TASK DETAILS :: Output every line of the entries from the line containing "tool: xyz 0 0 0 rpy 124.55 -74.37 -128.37" through the last, exactly, with no other content.

Records from a collection ::
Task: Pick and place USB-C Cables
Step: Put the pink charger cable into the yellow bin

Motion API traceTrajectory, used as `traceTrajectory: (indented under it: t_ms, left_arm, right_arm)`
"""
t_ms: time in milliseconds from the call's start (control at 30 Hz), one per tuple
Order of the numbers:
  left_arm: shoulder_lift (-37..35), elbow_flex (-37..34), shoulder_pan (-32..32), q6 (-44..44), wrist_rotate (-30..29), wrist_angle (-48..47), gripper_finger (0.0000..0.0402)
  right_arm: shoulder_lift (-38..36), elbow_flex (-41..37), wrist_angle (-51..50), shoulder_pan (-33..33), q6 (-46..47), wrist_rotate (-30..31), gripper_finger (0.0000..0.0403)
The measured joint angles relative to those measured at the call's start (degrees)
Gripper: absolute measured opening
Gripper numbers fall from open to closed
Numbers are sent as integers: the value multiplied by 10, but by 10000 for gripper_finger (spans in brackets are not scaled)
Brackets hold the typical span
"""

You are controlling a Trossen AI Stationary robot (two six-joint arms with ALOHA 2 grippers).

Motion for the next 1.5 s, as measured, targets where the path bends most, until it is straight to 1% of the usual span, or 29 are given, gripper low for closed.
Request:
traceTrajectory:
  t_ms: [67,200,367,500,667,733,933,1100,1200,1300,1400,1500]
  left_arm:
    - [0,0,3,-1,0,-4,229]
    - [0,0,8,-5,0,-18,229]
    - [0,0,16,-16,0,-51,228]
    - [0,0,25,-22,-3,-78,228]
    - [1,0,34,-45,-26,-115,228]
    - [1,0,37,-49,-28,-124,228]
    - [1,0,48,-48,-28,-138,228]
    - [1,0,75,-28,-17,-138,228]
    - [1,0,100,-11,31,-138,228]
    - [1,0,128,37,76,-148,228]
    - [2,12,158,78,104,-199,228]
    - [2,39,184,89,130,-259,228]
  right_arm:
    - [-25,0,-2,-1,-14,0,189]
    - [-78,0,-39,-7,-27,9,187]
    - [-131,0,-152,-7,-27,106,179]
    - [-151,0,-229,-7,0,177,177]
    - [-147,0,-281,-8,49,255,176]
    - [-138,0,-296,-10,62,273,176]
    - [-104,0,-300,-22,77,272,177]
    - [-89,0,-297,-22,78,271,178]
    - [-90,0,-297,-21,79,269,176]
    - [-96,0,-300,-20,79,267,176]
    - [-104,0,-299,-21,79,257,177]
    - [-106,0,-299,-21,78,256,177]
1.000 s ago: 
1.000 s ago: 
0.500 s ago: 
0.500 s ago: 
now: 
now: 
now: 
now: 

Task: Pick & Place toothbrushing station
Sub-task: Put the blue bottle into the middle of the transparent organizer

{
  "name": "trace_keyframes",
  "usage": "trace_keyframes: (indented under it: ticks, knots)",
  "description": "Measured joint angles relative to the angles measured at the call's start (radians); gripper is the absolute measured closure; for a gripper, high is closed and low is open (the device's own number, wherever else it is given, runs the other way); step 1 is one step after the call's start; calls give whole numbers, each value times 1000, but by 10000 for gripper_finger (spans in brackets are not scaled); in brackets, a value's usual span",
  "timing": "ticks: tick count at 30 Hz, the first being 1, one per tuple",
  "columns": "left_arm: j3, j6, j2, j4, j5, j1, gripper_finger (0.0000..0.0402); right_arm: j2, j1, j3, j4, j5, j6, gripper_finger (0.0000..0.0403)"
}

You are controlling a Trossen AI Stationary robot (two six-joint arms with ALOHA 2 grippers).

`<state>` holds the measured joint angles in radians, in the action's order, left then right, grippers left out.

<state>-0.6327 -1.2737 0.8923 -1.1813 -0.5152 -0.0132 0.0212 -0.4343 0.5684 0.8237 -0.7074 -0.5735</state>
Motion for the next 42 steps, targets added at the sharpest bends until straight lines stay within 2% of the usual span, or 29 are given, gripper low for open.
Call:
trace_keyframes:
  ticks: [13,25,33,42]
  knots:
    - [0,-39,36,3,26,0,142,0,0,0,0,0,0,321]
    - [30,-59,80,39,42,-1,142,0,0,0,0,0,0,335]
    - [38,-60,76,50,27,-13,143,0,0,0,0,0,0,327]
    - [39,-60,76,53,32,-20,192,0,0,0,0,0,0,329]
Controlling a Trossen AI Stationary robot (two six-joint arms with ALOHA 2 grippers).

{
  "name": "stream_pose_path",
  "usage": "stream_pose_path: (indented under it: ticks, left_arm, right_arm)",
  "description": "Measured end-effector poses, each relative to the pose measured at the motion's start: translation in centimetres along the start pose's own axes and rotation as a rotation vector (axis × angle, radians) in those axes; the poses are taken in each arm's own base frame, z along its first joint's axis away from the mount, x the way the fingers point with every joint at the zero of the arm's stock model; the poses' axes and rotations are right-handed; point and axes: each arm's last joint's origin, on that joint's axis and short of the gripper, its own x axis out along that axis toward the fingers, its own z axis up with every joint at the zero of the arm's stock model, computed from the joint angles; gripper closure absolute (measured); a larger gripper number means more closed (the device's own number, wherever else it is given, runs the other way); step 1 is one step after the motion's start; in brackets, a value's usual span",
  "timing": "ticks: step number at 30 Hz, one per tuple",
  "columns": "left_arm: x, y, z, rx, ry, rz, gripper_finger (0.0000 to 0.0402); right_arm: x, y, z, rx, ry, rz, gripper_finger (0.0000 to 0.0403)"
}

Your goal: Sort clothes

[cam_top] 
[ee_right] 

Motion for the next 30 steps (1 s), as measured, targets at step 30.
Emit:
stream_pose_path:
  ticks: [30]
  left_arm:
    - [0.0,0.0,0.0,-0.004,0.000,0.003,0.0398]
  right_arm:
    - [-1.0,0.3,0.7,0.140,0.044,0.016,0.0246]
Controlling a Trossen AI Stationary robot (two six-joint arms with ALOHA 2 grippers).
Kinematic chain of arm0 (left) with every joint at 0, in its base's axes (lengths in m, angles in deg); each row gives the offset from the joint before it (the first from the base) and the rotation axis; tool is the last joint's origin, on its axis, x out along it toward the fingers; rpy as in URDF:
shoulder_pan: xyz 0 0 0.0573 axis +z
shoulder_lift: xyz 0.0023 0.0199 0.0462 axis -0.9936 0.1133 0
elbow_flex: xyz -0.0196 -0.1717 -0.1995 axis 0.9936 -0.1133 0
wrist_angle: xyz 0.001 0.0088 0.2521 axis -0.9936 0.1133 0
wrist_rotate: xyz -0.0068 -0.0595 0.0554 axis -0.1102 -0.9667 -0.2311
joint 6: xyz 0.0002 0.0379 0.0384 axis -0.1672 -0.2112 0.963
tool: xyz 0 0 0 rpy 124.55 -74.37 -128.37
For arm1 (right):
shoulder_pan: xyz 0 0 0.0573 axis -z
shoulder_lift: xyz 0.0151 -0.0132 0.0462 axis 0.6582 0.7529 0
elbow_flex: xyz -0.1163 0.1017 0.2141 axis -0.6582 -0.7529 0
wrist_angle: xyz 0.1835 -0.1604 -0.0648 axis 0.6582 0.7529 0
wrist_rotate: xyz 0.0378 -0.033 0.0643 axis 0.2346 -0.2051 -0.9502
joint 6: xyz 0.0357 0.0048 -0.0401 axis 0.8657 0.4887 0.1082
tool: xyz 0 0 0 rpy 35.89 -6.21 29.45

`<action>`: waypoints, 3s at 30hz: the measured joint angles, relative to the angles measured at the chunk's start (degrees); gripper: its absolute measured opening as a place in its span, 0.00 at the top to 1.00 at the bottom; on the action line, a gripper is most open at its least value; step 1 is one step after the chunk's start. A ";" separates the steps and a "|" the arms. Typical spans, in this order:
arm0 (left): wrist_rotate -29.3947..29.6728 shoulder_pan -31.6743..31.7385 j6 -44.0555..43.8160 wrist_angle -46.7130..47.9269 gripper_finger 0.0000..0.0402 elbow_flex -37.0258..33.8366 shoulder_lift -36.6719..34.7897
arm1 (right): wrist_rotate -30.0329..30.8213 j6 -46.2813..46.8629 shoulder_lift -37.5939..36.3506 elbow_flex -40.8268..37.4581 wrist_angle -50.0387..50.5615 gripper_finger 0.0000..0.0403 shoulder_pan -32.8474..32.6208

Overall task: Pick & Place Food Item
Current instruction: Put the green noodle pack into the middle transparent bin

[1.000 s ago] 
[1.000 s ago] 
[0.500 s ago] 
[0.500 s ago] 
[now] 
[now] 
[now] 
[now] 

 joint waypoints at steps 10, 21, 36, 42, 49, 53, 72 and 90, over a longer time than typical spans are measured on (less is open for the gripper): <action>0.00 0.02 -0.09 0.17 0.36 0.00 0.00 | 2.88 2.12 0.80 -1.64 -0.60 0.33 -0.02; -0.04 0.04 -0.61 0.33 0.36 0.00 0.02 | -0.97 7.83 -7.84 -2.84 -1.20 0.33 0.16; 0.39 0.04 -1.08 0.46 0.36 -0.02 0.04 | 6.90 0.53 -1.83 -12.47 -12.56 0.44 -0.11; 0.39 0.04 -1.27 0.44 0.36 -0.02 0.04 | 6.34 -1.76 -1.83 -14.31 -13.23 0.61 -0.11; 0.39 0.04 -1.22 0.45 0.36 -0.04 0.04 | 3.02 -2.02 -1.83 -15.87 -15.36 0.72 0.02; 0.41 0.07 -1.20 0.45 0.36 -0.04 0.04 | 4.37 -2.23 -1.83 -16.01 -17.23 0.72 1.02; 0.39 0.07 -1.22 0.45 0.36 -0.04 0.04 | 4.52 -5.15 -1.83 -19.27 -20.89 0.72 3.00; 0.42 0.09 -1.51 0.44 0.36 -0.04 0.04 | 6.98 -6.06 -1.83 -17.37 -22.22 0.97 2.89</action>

RESPONSE ::
tool: xyz 0 0 0 rpy 124.55 -74.37 -128.37
For arm1 (right):
shoulder_pan: xyz 0 0 0.0573 axis -z
shoulder_lift: xyz 0.0151 -0.0132 0.0462 axis 0.6582 0.7529 0
elbow_flex: xyz -0.1163 0.1017 0.2141 axis -0.6582 -0.7529 0
wrist_angle: xyz 0.1835 -0.1604 -0.0648 axis 0.6582 0.7529 0
wrist_rotate: xyz 0.0378 -0.033 0.0643 axis 0.2346 -0.2051 -0.9502
joint 6: xyz 0.0357 0.0048 -0.0401 axis 0.8657 0.4887 0.1082
tool: xyz 0 0 0 rpy 35.89 -6.21 29.45

`<action>`: waypoints, 3s at 30hz: the measured joint angles, relative to the angles measured at the chunk's start (degrees); gripper: its absolute measured opening as a place in its span, 0.00 at the top to 1.00 at the bottom; on the action line, a gripper is most open at its least value; step 1 is one step after the chunk's start. A ";" separates the steps and a "|" the arms. Typical spans, in this order:
arm0 (left): wrist_rotate -29.3947..29.6728 shoulder_pan -31.6743..31.7385 j6 -44.0555..43.8160 wrist_angle -46.7130..47.9269 gripper_finger 0.0000..0.0402 elbow_flex -37.0258..33.8366 shoulder_lift -36.6719..34.7897
arm1 (right): wrist_rotate -30.0329..30.8213 j6 -46.2813..46.8629 shoulder_lift -37.5939..36.3506 elbow_flex -40.8268..37.4581 wrist_angle -50.0387..50.5615 gripper_finger 0.0000..0.0403 shoulder_pan -32.8474..32.6208

Overall task: Pick & Place Food Item
Current instruction: Put the green noodle pack into the middle transparent bin

[1.000 s ago] 
[1.000 s ago] 
[0.500 s ago] 
[0.500 s ago] 
[now] 
[now] 
[now] 
[now] 

 joint waypoints at steps 10, 21, 36, 42, 49, 53, 72 and 90, over a longer time than typical spans are measured on (less is open for the gripper): <action>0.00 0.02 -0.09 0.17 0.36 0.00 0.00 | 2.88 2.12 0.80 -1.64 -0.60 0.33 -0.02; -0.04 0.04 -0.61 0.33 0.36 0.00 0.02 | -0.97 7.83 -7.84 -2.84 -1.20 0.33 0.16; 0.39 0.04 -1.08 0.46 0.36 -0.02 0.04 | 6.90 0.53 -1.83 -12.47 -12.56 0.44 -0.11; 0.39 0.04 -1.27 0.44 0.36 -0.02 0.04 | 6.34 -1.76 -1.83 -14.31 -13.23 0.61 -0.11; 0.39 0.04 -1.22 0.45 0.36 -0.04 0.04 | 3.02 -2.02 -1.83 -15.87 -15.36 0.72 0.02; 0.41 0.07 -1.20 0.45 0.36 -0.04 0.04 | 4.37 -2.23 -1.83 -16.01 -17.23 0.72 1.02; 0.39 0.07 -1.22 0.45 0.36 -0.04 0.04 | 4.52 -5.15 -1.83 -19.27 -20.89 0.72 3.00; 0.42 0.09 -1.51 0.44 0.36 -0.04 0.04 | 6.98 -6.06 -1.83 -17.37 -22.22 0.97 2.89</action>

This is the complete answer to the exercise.